Some Republicans, however, have bravely spoken out. Before the agreement was hashed out by U.N. Secretary-General Kofi Annan, Representative Steven E. Buyer of Indiana asked point blank: “Why are emotions running so high at the White House? Why are the tom-toms of war sounding?” Representative Ron Paul of Texas excoriated his jingoist colleagues for “trying to appease the military-industrial complex and appear tough for campaign ads.” He complained that “once hostilities begin, debating the policy which created the mess is off-limits; the thinking goes that everybody must support the troops by blindly and dumbly supporting irrational and irresponsible policies.” The only solution, he concludes, “is a pro-American constitutional policy of nonintervention.” But “unfortunately, we cannot expect such common sense to prevail in the current political climate.”

Paul’s sentiments are correct, but his pessimism is unwarranted and shortsighted. As Patrick J. Buchanan put it, the use of ground troops would require a half-million soldiers in arms, and this means “cannibalizing U.S. forces around the world, calling up the reserves, and perhaps reinstituting the draft. We may soon see just how enthusiastic we really are about playing Globocop, if it comes to the serious shedding of American blood.”

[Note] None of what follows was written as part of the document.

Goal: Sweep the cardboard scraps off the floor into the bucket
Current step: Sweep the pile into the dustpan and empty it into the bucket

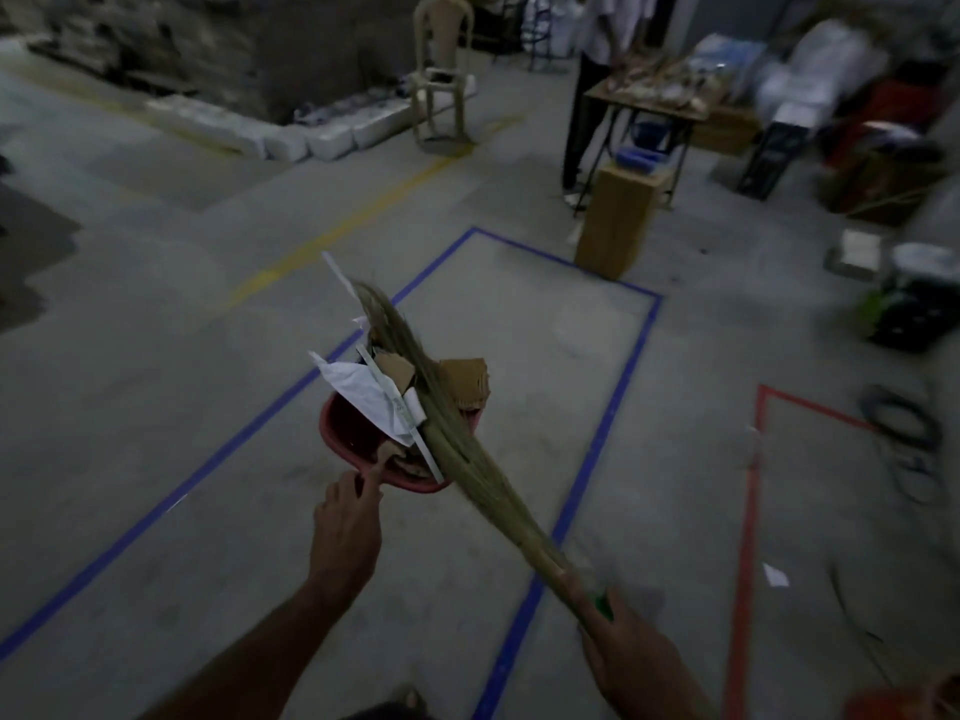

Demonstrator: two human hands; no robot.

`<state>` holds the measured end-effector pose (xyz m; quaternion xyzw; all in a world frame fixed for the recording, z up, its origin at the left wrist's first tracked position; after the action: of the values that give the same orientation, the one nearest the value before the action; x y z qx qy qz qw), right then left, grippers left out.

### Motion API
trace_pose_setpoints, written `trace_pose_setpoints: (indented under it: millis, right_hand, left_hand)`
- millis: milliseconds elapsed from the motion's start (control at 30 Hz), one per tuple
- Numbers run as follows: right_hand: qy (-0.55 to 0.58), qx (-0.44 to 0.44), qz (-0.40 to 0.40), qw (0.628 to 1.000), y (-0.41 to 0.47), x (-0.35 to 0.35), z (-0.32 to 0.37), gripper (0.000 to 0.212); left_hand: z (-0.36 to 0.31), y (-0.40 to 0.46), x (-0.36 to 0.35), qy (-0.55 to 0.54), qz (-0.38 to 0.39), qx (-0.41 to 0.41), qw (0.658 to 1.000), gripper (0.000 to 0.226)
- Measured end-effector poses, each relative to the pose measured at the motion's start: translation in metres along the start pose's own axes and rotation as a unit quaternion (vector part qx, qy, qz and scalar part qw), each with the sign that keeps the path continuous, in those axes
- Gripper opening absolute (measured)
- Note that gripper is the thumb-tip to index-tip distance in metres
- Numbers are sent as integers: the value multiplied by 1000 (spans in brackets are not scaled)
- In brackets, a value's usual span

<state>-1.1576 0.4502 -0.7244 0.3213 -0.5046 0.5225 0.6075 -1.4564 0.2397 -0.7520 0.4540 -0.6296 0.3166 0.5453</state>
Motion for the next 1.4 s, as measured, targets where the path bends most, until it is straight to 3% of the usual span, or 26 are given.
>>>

Pat Buchanan and the editors of this magazine, in alliance with other conservatives and libertarians, stood firm against the war hysteria that preceded Gulf War I. The next time around, with the stakes even higher, that same alliance has the potential to expand its ranks to include the overwhelming majority of Americans. If our rulers decide to scrap Kofi Annan’s settlement with Saddam, they could unleash the dogs of war and ignite a social and political explosion that will make the 1960’s seem relatively tranquil.